Perinatal substance use (SU) is prevalent and may increase risks to maternal and child health. Many pregnant and postpartum people do not seek treatment for SU due to fears of child removal. Home visiting (HV), a voluntary supportive program for high-risk families in the perinatal period, is a promising venue for addressing unmet SU needs. Confidential delivery of screening and brief intervention for SU via computer has demonstrated high user satisfaction among pregnant and postpartum people as well as efficacy in reducing perinatal SU. This study describes the development of Electronic Screening and Brief Intervention for Home Visiting (e-SBI-HV), a digital screening and brief intervention program that is tailored to the HV context.

OBJECTIVE

Study objectives are to (1) describe the user-centered intervention development process that informed the development of e-SBI-HV components; (2) present the results of qualitative interviews with home visitors and clients that informed e-SBI-HV development; and (3) describe the e-SBI-HV prototype.

METHODS

e-SBI-HV development followed a user-centered design process that included iterative cycles of interviews with home visitors and clients.
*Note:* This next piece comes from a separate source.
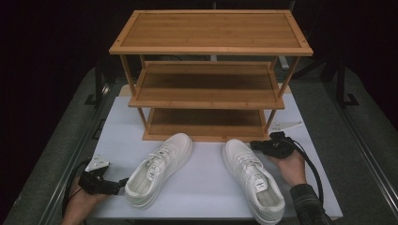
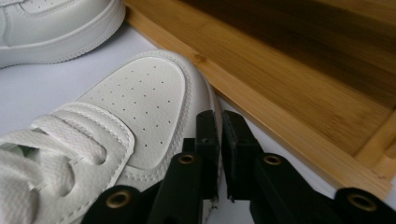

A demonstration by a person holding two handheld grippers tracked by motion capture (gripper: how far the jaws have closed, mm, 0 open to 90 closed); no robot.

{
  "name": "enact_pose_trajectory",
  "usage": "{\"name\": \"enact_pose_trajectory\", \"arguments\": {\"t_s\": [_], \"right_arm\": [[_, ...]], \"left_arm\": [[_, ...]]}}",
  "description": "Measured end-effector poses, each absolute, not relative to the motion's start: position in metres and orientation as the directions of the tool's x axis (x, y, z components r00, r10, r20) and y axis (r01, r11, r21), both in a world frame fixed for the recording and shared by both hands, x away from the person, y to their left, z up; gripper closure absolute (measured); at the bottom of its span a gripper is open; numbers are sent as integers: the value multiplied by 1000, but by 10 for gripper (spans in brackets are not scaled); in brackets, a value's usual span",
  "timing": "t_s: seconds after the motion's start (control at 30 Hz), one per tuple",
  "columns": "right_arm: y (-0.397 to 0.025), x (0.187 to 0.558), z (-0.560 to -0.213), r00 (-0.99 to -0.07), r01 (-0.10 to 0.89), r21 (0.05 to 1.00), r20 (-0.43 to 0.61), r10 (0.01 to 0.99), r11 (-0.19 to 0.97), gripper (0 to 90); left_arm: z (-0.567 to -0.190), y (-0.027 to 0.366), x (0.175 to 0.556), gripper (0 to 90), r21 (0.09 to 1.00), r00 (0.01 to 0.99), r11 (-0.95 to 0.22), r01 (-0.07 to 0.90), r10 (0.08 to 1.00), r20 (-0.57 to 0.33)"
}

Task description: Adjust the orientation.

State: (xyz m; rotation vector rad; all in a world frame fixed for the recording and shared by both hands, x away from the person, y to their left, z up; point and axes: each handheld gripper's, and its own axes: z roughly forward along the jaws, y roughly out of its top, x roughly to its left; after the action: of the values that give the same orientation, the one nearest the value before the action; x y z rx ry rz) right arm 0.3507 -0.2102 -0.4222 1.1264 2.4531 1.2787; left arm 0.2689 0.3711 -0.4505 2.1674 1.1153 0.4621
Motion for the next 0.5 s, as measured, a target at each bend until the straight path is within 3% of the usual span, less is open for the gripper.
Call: {"name": "enact_pose_trajectory", "arguments": {"t_s": [0.17, 0.2, 0.23, 0.27, 0.3, 0.4, 0.5], "right_arm": [[-219, 346, -419, -684, 549, 771, 193, 704, 323, 709], [-224, 342, -417, -664, 558, 774, 201, 720, 298, 642], [-224, 342, -417, -664, 558, 774, 201, 720, 298, 642], [-230, 337, -414, -646, 564, 777, 205, 735, 280, 568], [-230, 337, -414, -646, 564, 777, 205, 735, 280, 568], [-241, 324, -408, -628, 563, 788, 213, 748, 249, 449], [-246, 318, -405, -624, 561, 791, 213, 752, 242, 409]], "left_arm": [[-451, 371, 269, 0, 687, 576, -427, 588, 818, 15], [-451, 371, 269, 0, 687, 577, -428, 587, 817, 16], [-451, 371, 269, 0, 687, 577, -428, 587, 817, 16], [-451, 371, 269, 0, 688, 577, -428, 586, 817, 16], [-451, 371, 269, 0, 687, 576, -428, 587, 817, 17], [-450, 371, 269, 0, 687, 577, -429, 587, 817, 17], [-450, 371, 269, 0, 688, 579, -429, 586, 815, 16]]}}
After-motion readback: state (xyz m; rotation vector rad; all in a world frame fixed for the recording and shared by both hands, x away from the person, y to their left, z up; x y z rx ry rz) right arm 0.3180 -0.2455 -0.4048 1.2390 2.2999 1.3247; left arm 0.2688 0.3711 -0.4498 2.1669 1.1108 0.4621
Feedback gathered during each interview cycle was integrated into the e-SBI-HV design. Participants included 17 home visitors and 7 clients across three Healthy Families America programs in New Jersey.

RESULTS

Round 1 interviews yielded 7 themes: (1) characterizing HV clients who use substances; (2) challenges to addressing SU in HV; (3) best practices for addressing SU in HV; (4) home visitor training and experience; (5) barriers to treatment; (6) technology in HV; and (7) e-SBI-HV implementation challenges and benefits. In Round 2, 7 additional themes emerged: (1) potential client concerns; (2) home visitor positive feedback; (3) feedback on home visitor component; (4) feedback on specific e-SBI components; (5) additional information to include; (6) integration of e-SBI into routine HV; and (7) needs to be met in the future. The user-centered design process yielded a prototype of the e-SBI-HV, including two e-SBI sessions and home visitor facilitation protocols.

CONCLUSIONS

This study describes a user-centered approach for adapting an existing e-SBI for SU for use in the HV context. Findings of the interviews indicate the complexity of addressing SU in the HV context, and directly informed the content and structure of the e-SBI-HV. Despite noted challenges, home visitors and clients generally reacted favorably to the e-SBI-HV, noting that it has the potential to fill a significant gap in HV services. If proven effective, e-SBI-HV could provide a way for clients to receive help with SU within HV, while maintaining their privacy and avoiding overburdening home visitors. The next step in this research is to test the feasibility and preliminary efficacy of the e-SBI-HV.

CLINICALTRIAL

ClinicalTrials.gov NCT03750487

Publisher

JMIR Publications Inc.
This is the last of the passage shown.